Microbial Enhanced Oil Recovery (MEOR)
Ziyen Advantage Program – Microbial Enhanced Oil Recovery (MEOR)
Up to two thirds of all discovered oil is not recoverable by primary and secondary production. Successful tertiary or Enhanced Oil Recovery (EOR) requires an interdisciplinary understanding of reservoir geology, engineering, production history, injection water chemistry and microbiology.
EOR processes are divided into:
- Thermal processes
- Chemical methods
- Miscible displacement processes
- Microbial processes (MEOR)
For Chemical and Microbial processes to be effective the injection water chemistry must be known and potential limitation for the proposed EOR method understood.

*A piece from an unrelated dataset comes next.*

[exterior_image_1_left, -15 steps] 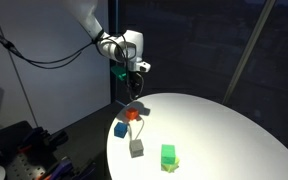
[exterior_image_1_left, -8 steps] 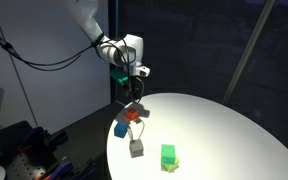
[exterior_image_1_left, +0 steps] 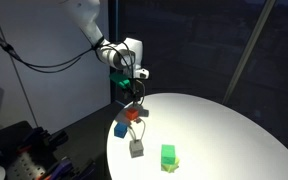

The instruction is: Pick up an orange block and stack it on top of the gray block

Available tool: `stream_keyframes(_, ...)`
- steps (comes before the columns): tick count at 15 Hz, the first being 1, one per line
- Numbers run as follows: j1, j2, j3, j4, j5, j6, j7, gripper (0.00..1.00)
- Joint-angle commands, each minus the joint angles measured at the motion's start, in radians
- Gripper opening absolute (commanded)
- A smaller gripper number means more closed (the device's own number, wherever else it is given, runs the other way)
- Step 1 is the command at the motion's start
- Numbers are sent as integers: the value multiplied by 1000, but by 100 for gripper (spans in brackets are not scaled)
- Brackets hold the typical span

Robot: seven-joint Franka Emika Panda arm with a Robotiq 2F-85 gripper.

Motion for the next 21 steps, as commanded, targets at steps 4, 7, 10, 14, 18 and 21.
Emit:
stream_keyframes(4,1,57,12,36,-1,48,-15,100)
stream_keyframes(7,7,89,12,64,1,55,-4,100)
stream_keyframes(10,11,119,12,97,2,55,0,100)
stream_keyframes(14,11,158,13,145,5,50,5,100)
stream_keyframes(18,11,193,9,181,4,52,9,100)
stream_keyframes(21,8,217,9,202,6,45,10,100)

The Benefits of MEOR is the ease it is scalable from small to large fields, as the application can be applied to selected individual injection wells. It is a low cost implementation compared to traditional EOR with low CAPEX and simple cost effective nutrient recipe. All reservoirs where oil can be mobilized during water flooding are candidates and the best application in sandstone reservoirs with good permeability.

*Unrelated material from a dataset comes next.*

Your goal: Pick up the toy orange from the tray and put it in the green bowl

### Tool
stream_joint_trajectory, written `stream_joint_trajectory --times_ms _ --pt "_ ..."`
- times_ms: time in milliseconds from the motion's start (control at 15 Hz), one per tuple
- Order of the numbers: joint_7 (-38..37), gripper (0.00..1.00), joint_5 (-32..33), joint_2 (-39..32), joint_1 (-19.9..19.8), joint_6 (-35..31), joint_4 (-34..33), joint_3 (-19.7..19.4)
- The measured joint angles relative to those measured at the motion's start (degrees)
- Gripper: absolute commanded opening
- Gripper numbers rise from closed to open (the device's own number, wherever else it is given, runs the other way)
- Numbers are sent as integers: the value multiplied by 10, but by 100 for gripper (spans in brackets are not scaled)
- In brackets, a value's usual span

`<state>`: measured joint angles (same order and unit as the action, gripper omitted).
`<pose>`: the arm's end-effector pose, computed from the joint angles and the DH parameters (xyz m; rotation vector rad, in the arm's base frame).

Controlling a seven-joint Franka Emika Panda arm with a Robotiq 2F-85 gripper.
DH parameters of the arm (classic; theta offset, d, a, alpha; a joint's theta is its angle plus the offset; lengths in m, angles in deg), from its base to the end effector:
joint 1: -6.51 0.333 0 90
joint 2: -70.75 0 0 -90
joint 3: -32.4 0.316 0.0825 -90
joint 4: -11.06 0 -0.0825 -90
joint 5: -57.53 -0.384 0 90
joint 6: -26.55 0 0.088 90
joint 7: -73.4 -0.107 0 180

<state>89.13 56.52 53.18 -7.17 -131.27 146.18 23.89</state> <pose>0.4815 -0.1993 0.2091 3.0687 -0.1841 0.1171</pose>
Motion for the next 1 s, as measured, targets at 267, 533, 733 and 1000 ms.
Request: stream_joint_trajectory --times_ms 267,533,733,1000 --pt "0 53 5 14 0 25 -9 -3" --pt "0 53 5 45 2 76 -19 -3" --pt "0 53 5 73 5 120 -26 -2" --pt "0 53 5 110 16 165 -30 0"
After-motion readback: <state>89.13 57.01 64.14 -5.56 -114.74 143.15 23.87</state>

The best results are obtained if applied during early stages of water flooding or in fields with previous inefficient water flood operation and limited in-field drilling. The other benefit of MEOR is it creates the and lowest environmental impact of all EOR technologies.
Dr. Thomas Ishoey – Biochemistry and Chemical Engineer Consultant
Dr. Thomas Ishoey joins the Advisory Board as Biochemistry and Chemical Engineering Consultant. Dr. Ishoey has extensive experience in development and commercialization of applied microbiology and biotechnology applications including Microbial Enhance Oil Recovery (MEOR) as the application of biological processes to facilitate, increase, or extend oil production from a reservoir.
He has pioneered the understanding of microbial communities at the single cell level by use of micromanipulation anddeveloped technology to improve recovery performance by mobilizing oil left behind by primary production mechanisms, or secondary water flooding operations.
Dr. Ishoey holds a master’s degree in chemical engineering and a doctorate in biotechnology, both from the Technical University of Denmark. He has also worked as visiting researcher at University of California, Los Angeles (UCLA) for a two-year period.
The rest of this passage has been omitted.